• [Your assignment] Copy every line from the records below that holds the word "frame".

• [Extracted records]
========================

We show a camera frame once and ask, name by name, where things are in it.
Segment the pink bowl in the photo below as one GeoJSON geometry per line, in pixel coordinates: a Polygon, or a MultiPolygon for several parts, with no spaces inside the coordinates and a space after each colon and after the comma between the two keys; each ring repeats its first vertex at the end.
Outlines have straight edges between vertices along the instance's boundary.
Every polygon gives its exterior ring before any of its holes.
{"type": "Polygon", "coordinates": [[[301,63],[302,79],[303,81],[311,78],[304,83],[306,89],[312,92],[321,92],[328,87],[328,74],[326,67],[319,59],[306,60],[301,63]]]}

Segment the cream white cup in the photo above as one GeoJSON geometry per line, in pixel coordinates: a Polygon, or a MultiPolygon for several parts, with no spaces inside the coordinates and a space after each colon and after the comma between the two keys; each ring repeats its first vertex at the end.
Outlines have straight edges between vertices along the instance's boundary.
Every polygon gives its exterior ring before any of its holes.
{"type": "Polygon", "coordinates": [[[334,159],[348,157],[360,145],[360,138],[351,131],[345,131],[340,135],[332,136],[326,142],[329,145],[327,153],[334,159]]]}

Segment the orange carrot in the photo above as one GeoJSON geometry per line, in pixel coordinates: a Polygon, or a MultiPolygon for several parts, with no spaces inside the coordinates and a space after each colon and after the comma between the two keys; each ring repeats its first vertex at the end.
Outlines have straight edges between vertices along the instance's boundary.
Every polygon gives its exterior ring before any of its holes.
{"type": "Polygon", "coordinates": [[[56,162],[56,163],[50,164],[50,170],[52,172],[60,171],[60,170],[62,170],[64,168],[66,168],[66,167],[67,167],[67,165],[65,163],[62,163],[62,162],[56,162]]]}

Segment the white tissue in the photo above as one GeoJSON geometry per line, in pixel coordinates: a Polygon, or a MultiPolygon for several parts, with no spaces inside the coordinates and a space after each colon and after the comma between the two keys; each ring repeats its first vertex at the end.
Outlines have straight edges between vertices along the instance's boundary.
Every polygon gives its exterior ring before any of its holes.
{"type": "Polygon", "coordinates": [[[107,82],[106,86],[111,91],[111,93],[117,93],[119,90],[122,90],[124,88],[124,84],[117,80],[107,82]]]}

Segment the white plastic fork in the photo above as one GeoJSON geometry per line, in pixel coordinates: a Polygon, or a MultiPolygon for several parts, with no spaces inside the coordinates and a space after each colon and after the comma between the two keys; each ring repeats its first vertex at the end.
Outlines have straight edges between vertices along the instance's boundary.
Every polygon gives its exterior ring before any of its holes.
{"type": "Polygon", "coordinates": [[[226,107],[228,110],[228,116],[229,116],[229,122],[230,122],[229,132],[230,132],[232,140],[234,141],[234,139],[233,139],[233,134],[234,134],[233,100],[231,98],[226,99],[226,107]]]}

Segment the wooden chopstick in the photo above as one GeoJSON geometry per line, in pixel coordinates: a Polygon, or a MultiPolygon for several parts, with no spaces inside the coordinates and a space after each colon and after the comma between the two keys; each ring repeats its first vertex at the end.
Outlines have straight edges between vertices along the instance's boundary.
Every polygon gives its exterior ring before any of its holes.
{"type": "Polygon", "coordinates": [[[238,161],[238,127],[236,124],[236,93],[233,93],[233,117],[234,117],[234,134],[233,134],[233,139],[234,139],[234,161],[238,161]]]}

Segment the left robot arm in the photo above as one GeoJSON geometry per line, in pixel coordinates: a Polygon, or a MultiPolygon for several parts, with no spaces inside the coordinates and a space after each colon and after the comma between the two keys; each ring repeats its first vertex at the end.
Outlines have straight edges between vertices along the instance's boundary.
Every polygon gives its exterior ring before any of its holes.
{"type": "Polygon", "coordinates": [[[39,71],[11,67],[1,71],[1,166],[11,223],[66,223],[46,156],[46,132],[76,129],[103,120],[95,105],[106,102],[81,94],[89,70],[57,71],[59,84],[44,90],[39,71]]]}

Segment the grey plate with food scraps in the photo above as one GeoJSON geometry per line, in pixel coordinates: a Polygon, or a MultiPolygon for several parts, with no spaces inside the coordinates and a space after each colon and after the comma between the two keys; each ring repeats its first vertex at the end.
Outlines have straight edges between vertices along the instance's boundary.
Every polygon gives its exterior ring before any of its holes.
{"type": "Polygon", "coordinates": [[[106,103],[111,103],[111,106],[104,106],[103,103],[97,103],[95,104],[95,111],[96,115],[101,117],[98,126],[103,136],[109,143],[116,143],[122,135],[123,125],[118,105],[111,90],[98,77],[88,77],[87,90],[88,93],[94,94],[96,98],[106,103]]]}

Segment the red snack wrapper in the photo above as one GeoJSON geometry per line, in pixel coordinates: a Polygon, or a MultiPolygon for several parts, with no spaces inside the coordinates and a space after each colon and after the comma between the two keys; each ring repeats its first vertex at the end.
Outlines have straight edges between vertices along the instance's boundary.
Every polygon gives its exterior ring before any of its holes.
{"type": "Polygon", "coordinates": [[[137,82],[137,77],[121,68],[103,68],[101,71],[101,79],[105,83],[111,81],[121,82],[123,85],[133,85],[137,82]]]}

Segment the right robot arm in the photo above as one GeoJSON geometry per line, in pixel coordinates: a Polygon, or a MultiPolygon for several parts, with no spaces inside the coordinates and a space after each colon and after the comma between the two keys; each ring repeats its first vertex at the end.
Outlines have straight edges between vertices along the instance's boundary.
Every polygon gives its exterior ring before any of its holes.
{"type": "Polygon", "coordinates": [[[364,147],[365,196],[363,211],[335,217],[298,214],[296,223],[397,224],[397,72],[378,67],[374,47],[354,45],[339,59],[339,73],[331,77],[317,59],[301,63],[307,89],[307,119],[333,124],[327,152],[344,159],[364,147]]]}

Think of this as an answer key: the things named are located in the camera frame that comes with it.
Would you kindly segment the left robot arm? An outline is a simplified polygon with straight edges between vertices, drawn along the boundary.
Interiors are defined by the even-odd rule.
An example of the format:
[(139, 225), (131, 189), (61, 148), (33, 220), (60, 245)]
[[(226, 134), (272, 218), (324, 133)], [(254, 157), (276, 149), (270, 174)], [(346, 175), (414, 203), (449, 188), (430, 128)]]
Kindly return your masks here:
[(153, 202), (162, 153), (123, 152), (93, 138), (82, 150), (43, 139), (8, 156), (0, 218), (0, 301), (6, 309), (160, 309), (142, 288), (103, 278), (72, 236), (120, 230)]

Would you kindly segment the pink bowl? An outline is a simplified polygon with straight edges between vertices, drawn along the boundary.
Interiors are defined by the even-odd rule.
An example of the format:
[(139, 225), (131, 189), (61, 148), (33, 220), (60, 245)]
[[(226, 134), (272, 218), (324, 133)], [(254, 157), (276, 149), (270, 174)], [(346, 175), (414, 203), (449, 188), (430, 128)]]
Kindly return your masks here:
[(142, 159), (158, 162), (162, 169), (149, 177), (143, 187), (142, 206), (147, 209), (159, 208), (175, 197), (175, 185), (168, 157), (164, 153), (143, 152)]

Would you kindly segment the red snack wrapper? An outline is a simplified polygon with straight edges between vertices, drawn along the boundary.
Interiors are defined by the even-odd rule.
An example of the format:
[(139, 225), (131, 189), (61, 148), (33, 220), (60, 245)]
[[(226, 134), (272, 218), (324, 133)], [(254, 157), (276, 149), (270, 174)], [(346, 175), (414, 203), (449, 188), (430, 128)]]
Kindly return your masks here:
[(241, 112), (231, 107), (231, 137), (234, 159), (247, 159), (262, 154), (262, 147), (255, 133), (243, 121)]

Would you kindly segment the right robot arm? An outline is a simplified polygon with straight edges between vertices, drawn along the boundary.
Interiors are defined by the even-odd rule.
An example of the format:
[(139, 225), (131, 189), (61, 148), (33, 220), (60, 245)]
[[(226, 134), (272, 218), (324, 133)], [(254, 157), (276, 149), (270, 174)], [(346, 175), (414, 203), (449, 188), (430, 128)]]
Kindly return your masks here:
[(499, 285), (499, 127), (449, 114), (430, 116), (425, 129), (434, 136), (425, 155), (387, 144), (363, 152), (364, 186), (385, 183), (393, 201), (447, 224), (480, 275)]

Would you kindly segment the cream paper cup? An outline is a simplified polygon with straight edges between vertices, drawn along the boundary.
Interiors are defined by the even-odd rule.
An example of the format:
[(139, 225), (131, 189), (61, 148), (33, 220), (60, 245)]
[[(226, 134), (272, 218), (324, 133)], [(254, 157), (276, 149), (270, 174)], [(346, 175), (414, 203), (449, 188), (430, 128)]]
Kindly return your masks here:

========================

• [Expected answer]
We show a camera frame once and ask, name by name, where things are in it.
Think of this as an answer key: the things named are located in the camera frame that comes with it.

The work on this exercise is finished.